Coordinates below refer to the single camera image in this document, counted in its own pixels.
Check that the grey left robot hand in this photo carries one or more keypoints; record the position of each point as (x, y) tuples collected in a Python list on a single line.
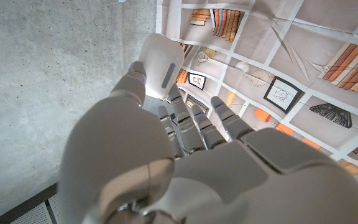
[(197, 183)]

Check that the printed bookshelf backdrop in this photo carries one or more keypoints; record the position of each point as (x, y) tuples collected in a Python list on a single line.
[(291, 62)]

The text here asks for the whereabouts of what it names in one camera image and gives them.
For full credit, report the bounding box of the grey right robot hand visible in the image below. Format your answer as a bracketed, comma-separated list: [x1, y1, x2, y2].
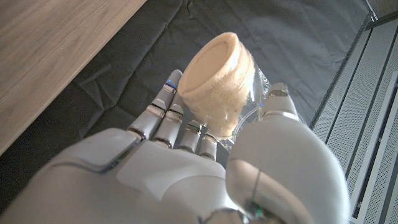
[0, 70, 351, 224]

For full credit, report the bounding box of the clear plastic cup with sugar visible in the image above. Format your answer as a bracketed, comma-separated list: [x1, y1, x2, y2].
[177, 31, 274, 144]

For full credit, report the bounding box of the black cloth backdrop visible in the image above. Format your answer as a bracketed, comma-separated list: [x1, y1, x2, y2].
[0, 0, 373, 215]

━━━

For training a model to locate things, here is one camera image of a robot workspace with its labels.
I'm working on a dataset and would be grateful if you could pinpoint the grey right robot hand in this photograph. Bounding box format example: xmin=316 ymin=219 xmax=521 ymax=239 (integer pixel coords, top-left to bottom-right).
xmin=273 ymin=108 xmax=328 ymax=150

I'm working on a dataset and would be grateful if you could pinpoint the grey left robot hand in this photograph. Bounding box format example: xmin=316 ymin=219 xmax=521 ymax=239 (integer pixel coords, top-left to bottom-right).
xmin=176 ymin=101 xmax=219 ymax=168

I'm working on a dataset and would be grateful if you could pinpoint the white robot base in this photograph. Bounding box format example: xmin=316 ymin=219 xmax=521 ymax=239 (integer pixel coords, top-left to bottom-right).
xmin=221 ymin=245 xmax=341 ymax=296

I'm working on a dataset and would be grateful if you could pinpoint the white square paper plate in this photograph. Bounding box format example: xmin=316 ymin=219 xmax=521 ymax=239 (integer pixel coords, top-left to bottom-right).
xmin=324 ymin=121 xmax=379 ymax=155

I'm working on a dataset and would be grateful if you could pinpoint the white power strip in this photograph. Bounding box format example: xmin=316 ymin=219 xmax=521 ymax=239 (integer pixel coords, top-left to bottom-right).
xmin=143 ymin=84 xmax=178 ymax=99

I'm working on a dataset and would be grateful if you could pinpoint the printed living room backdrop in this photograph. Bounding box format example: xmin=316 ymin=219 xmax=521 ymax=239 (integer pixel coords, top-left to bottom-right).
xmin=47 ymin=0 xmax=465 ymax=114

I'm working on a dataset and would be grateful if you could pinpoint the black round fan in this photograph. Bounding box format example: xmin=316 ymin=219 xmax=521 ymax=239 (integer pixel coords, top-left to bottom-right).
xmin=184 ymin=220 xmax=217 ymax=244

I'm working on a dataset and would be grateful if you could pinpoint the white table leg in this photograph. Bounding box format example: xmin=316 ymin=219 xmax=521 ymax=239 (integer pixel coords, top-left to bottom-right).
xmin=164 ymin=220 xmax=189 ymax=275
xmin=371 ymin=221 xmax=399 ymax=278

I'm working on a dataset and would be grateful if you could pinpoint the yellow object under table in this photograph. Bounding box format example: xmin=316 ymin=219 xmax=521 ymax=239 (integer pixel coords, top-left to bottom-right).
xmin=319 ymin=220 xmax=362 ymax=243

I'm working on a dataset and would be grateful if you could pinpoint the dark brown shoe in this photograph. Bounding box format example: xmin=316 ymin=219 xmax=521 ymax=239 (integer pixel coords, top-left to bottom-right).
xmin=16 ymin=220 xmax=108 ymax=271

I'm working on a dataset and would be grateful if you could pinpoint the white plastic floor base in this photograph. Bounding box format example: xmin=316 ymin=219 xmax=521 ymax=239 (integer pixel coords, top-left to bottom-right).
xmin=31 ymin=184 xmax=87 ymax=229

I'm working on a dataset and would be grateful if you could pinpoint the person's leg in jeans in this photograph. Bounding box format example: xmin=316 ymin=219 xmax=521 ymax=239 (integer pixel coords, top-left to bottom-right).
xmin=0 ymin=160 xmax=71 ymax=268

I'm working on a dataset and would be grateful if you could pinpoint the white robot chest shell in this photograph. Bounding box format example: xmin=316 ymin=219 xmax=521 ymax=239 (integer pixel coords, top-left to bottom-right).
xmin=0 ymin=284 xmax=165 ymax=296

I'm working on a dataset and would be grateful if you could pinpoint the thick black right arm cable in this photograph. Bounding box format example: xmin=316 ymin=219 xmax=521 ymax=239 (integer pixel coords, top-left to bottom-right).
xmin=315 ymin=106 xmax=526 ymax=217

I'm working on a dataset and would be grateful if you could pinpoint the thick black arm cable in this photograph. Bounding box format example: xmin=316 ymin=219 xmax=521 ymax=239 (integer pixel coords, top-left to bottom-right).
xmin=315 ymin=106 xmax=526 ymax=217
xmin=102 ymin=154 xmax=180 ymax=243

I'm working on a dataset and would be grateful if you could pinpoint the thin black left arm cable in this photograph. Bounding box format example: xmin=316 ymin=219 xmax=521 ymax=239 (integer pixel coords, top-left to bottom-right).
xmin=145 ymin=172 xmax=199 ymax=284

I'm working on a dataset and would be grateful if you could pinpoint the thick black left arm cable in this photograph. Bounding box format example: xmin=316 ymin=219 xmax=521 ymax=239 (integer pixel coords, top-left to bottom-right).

━━━

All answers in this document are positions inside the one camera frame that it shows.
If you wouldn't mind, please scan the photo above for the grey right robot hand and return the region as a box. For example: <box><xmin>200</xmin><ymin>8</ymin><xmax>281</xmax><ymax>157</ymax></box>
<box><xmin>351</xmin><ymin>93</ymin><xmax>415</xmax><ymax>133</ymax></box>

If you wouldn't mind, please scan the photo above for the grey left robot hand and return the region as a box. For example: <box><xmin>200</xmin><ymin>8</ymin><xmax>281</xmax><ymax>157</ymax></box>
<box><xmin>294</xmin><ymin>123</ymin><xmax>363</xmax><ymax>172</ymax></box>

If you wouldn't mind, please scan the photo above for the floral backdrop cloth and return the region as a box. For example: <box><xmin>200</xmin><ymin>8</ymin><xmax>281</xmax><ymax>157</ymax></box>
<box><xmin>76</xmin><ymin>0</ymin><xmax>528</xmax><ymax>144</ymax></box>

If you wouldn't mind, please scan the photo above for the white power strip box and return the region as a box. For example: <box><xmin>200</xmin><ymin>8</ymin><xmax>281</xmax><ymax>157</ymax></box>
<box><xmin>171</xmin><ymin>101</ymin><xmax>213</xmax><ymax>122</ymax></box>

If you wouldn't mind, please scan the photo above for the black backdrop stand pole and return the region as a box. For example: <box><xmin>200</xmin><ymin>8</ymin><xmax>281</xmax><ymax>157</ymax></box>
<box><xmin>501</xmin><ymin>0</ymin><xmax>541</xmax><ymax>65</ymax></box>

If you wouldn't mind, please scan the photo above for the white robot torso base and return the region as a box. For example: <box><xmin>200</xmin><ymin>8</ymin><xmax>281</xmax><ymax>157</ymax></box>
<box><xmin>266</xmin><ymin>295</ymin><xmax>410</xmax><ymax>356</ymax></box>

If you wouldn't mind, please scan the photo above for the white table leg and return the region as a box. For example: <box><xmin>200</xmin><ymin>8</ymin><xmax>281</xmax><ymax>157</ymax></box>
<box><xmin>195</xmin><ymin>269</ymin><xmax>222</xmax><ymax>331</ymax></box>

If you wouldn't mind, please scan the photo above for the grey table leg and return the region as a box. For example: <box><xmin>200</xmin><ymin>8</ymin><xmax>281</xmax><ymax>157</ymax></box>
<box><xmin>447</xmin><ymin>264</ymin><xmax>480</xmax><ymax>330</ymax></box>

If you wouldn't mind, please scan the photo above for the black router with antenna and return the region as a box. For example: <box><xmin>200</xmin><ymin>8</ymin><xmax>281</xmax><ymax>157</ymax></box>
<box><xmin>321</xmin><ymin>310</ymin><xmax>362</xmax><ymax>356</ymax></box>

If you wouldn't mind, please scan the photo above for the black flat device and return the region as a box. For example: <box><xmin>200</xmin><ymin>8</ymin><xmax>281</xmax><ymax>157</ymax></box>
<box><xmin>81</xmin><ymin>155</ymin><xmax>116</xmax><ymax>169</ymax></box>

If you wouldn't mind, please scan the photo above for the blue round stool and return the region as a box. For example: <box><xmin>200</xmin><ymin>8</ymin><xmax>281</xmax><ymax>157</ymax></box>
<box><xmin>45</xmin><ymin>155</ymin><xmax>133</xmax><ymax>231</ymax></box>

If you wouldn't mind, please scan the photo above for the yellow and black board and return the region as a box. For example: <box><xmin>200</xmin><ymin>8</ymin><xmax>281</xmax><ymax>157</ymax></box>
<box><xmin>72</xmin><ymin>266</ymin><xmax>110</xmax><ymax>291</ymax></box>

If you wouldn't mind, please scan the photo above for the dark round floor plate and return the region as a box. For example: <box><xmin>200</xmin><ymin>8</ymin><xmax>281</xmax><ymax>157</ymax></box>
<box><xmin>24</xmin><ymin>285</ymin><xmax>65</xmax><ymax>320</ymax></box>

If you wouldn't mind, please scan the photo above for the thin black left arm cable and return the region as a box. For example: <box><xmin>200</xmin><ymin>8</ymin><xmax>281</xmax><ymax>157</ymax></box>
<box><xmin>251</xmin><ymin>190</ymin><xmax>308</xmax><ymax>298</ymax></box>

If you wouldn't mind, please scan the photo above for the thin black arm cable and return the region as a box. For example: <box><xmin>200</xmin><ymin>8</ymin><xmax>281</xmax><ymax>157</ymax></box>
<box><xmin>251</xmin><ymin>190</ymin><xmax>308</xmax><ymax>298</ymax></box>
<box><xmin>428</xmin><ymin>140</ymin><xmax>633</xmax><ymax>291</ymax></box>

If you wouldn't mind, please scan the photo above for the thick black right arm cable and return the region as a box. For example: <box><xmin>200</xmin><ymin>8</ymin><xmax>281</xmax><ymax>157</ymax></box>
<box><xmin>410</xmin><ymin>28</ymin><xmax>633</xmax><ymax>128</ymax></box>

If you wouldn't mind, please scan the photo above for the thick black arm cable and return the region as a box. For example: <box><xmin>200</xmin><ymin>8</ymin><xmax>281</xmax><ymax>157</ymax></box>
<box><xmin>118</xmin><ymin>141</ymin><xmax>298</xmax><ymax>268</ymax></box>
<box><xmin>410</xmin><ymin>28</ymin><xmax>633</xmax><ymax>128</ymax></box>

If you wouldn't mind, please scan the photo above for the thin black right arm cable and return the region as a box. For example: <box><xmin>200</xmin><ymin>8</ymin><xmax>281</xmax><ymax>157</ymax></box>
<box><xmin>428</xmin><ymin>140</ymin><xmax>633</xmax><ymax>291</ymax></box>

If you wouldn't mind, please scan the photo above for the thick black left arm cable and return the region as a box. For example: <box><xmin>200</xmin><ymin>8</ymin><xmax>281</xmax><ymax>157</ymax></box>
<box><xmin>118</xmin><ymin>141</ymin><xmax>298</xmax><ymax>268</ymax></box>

━━━

> [TASK DIRECTIONS] Set down exactly the lines of the data above, beginning with the line that has "the black backdrop" and ending with the line that has "for the yellow", and no others.

> [ANSWER BELOW]
If you wouldn't mind, please scan the photo above for the black backdrop stand pole and return the region as a box. For example: <box><xmin>200</xmin><ymin>8</ymin><xmax>281</xmax><ymax>157</ymax></box>
<box><xmin>501</xmin><ymin>0</ymin><xmax>541</xmax><ymax>65</ymax></box>

If you wouldn't mind, please scan the photo above for the white robot torso base and return the region as a box. For example: <box><xmin>200</xmin><ymin>8</ymin><xmax>281</xmax><ymax>157</ymax></box>
<box><xmin>266</xmin><ymin>295</ymin><xmax>410</xmax><ymax>356</ymax></box>

If you wouldn't mind, please scan the photo above for the white table leg and return the region as a box. For example: <box><xmin>200</xmin><ymin>8</ymin><xmax>281</xmax><ymax>157</ymax></box>
<box><xmin>195</xmin><ymin>269</ymin><xmax>222</xmax><ymax>331</ymax></box>

If you wouldn't mind, please scan the photo above for the grey table leg and return the region as a box. For example: <box><xmin>200</xmin><ymin>8</ymin><xmax>281</xmax><ymax>157</ymax></box>
<box><xmin>447</xmin><ymin>264</ymin><xmax>480</xmax><ymax>330</ymax></box>

If you wouldn't mind, please scan the photo above for the black router with antenna and return the region as a box. For example: <box><xmin>200</xmin><ymin>8</ymin><xmax>281</xmax><ymax>157</ymax></box>
<box><xmin>321</xmin><ymin>310</ymin><xmax>362</xmax><ymax>356</ymax></box>

If you wouldn't mind, please scan the photo above for the black flat device and return the region as a box. For example: <box><xmin>200</xmin><ymin>8</ymin><xmax>281</xmax><ymax>157</ymax></box>
<box><xmin>81</xmin><ymin>155</ymin><xmax>116</xmax><ymax>169</ymax></box>

If you wouldn't mind, please scan the photo above for the blue round stool and return the region as a box. For example: <box><xmin>200</xmin><ymin>8</ymin><xmax>281</xmax><ymax>157</ymax></box>
<box><xmin>45</xmin><ymin>155</ymin><xmax>133</xmax><ymax>231</ymax></box>

If you wouldn't mind, please scan the photo above for the yellow and black board and return the region as a box. For example: <box><xmin>200</xmin><ymin>8</ymin><xmax>281</xmax><ymax>157</ymax></box>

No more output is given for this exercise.